Ma Funiciello, una vita nelle segrete stanze dei Dem, prima con Enrico Morando, poi con Luca Lotti, infine legato a Gentiloni, non è un capo staff tecnico e tutti lo sanno. È un consigliere politico a tutto tondo. Le reazioni alla sua nomina non sono rituali: tra gli altri esulta il presidente dell’Emilia Romagna, Bonaccini, che detta alle agenzie il suo: “Buon lavoro, Funiciello”, seguito dal presidente dell’assemblea regionale della Campania, Oliviero. Non esulta il direttore del Fatto Quotidiano, che in questi giorni appare mogio per la dipartita di Conte. Funiciello – che ha pubblicato con il Foglio e con L’Espresso – non ama Marco Travaglio. E il dissapore ha un motivo preciso. Nel 2016 Funiciello era a capo dell’organizzazione dei Referendum di riforma costituzionale Renzi-Boschi.

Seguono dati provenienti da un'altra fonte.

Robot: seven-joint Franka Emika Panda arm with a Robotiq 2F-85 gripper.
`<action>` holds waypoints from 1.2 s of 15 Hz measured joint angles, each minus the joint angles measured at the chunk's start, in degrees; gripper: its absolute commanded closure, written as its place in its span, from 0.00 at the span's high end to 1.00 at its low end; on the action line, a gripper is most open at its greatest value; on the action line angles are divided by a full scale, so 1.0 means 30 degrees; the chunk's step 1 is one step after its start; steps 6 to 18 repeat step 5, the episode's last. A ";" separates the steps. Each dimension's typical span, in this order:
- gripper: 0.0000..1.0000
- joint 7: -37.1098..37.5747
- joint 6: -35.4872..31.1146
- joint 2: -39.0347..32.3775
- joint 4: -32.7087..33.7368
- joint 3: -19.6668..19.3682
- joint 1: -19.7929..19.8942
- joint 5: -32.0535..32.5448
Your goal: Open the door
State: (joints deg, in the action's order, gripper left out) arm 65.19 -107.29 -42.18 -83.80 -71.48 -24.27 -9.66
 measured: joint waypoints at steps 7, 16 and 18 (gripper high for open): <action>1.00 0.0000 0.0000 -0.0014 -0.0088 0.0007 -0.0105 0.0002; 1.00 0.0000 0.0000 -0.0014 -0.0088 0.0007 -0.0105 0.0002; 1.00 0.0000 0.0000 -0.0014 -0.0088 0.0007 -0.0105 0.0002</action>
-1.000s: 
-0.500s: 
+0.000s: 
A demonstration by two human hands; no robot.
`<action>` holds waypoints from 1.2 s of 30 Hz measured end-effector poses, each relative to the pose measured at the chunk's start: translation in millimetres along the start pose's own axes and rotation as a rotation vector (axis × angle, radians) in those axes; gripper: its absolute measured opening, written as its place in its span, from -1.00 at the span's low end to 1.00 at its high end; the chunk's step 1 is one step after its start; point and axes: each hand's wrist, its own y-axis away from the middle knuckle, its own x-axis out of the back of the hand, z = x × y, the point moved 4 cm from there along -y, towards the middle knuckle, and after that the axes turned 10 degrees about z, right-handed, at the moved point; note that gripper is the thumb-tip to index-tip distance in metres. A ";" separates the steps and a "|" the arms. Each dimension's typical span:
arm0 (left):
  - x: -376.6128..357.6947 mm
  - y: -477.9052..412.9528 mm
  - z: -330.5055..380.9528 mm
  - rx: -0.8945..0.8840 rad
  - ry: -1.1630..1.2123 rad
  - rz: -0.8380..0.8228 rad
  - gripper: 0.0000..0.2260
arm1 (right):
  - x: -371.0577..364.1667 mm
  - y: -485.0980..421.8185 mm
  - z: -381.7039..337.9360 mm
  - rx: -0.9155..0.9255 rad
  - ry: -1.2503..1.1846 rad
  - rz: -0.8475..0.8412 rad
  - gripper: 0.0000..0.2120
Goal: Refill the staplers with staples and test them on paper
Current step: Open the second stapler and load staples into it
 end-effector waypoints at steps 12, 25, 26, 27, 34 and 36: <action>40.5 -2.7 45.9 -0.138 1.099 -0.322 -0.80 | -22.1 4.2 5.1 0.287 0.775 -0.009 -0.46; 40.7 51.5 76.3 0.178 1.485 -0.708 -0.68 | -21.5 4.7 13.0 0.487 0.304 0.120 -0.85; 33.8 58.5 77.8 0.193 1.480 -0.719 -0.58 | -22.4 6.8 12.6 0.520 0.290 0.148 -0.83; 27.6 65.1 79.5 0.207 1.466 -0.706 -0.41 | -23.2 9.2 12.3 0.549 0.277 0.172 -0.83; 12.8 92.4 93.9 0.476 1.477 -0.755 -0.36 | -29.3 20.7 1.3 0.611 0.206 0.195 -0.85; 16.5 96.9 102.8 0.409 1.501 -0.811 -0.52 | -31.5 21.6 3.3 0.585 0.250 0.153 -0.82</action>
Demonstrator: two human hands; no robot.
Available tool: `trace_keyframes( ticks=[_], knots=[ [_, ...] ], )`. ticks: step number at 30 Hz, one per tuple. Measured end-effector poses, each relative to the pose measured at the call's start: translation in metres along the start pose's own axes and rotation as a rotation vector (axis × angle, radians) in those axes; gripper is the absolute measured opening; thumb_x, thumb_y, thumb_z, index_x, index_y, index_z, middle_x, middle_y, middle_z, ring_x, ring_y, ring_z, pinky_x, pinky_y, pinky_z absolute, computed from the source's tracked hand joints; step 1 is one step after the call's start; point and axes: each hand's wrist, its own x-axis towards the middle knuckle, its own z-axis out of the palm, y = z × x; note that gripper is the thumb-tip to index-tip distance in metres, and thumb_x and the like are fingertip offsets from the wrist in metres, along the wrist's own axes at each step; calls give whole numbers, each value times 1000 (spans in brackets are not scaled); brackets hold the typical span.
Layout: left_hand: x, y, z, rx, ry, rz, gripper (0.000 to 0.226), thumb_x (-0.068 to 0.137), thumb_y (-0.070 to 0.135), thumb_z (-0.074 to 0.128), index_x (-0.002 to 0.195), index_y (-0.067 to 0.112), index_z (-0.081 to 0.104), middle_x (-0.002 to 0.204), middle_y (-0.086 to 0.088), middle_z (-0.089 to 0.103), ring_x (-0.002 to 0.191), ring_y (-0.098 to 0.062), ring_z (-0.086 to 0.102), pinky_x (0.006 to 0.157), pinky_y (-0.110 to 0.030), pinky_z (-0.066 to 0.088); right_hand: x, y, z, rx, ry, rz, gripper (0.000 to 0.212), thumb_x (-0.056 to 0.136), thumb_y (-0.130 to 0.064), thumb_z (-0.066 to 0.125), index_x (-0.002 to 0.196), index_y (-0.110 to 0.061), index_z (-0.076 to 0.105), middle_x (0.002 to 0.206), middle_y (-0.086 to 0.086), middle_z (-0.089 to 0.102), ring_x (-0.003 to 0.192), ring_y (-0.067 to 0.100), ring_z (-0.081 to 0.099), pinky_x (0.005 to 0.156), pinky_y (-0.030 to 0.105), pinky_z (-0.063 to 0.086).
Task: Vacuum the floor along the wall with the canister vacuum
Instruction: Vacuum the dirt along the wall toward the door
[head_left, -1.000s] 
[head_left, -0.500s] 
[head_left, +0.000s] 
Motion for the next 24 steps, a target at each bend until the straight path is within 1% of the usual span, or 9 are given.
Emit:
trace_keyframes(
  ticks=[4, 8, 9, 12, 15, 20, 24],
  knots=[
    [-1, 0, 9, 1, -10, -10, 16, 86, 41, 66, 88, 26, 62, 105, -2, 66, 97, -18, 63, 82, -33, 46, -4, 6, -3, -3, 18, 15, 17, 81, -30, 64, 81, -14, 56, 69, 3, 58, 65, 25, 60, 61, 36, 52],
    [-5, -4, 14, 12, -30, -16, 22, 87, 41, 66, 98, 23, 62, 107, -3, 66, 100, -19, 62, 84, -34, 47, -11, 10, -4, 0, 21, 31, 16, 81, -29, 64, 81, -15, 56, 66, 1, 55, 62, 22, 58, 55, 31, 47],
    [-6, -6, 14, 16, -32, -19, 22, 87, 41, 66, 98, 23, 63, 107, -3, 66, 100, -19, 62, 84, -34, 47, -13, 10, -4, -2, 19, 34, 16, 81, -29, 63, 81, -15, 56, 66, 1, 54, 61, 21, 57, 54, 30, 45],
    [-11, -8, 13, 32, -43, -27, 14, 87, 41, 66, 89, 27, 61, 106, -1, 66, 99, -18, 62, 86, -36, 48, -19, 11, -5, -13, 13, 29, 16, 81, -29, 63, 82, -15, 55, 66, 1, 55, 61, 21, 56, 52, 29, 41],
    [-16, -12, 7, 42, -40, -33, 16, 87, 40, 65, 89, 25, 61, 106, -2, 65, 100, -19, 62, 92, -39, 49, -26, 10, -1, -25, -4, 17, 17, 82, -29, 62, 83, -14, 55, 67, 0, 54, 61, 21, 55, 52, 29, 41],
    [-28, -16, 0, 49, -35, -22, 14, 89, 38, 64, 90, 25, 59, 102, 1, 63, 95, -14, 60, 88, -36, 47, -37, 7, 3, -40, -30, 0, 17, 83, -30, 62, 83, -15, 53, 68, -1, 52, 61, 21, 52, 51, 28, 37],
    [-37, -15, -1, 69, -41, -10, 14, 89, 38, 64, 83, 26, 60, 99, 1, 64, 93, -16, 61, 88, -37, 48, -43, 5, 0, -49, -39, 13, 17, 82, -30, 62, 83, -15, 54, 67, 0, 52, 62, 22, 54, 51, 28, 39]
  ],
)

La campagna mediatica fu sperticata, per i sostenitori del No. E il referente del Sì mise mano ai dati degli osservatòri televisivi – quello di Pavia su tutti – per dimostrare la soverchiante presenza del Fatto a reti unificate. Non diversamente da quanto poi platealmente accaduto anche durante il Conte I e II. Funiciello, direttore di BastaunSì, mise mano a un robusto esposto all’AgCom e mal gliene incolse: Travaglio era pronto a impugnare la tradizionale penna a forma di clava. Il 4 novembre 2016 la intinge nel vetriolo: “Funichì?”, titola l’affondo. E parte: «Stremato dalla fatica e sgomento per la democrazia in pericolo, il Funiciello chiede all’AgCom di adottare tutte le misure necessarie per imporre l’immediato riequilibrio».

Il suo ritorno a Palazzo Chigi non sarà accolto benissimo al Fatto, è facile immaginare. Ieri il quotidiano vicino al M5S intervistando Conte gli strappava la promessa di «rimanere impegnato in politica; ma ci sono molti modi per farlo». La decisione di Draghi di richiamare Funiciello blinda l’asse con il commissario europeo Gentiloni ed è un recupero della sobrietà da più parti auspicata. I consiglieri di Conte affilano le armi? Ne vedremo delle belle.